Scout.com's Frankie Piliere

SeattleClubhouse: Nick Williams, Trey Williams and Victor Roache are just a few of the names that were much more prominent early in the year that have fallen off as the college and high school seasons have progressed. Roache, obviously, because of the injury he suffered. Where do you see these three coming off the board and perhaps end up being big steals for clubs in the 2nd or 3rd rounds?

Frankie Piliere: I think Trey Williams still goes somewhere in the supplemental round. Roache is very difficult to get a feel for given his injury, but I've talked to teams out there who I think will still take a shot in the top two rounds. Nick Williams, I think, has slipped further than that and could be more like the third round.

SC: Power-starved Mariners' fan question here: Who are some of the power bats that aren't looking like first round guys at this point but that you think could still be impact bats at the big league level?

FP: I like Peter O'Brien, a senior catcher out of Miami. I was a big fan headed into last year's draft as well. He's got a chance to catch and he's got a lot of power. Jesse Winker is a high school kid with a lot of power from the left side as well.

SC: All right, last one here and it is a tricky hypothetical question: If you were the Scouting Director for a team that had a Top-3 pick, which top talent would you have the most hesitations about and why?

FP: As good as I think he could be, I know the risks with Byron Buxton. He's a guy who didn't hit for a ton of power in high school and you're hoping that changes. Most scouts think that will come but there's still a lot of projecting you are doing with him.

SC: Awesome stuff as always, Frankie. I appreciate your time and hard work on the draft and all year round at Scouting Baseball on Scout.com

Baseball America's Conor Glassey

SeattleClubhouse: Going by what you're hearing and what your own eyes have seen, if Houston, Minnesota and Seattle all go Best Player Available, money and other issues be damned, how does the Top-3 shake out in the draft?

Conor Glassey: This year, unlike the last few years, there isn't a clear-cut, defined No. 1 pick. Georgia prep outfielder Byron Buxton is obviously in the discussion, as are college right-handers Mark Appel and Kevin Gausman, as well as Florida catcher Mike Zunino and high school shortstop Carlos Correa from Puerto Rico. I think Buxton and one of those college arms will go off the board to Houston and Minnesota in some order, which will leave the Mariners their choice of Zunino and Correa.
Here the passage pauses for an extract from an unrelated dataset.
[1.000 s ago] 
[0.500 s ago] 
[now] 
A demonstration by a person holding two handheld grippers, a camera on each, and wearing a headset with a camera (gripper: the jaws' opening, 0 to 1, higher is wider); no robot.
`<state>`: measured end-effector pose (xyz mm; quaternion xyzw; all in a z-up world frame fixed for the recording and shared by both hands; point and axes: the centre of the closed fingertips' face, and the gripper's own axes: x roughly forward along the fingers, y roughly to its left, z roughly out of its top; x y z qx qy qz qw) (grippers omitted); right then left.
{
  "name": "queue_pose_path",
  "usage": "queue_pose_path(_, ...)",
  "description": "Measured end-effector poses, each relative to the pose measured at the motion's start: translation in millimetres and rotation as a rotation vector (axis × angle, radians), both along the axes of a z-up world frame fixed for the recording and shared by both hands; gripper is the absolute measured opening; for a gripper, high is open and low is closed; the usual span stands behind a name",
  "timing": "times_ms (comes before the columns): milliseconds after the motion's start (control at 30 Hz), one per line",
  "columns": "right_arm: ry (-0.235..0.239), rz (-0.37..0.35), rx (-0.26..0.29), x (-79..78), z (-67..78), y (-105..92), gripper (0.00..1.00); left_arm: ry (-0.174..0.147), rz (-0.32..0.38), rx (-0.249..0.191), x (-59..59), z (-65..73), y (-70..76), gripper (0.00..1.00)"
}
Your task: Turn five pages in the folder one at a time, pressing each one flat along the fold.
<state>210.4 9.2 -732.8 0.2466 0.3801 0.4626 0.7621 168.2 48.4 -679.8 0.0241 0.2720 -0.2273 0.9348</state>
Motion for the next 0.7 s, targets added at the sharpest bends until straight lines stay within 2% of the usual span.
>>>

There have been rumors about the M's being linked to a pitcher with the third pick (Andrew Heaney, Marcus Stroman and Max Fried are the names I've heard), but I think they'll take a bat and I think it will be Correa, who has superstar potential.

SC: Byron Buxton has been touted as the top position talent in this draft, but fellow high school outfielder Albert Almora has been climbing up the draft boards quickly of late: how far apart are those two in overall talent and what skills really stand out with each of them?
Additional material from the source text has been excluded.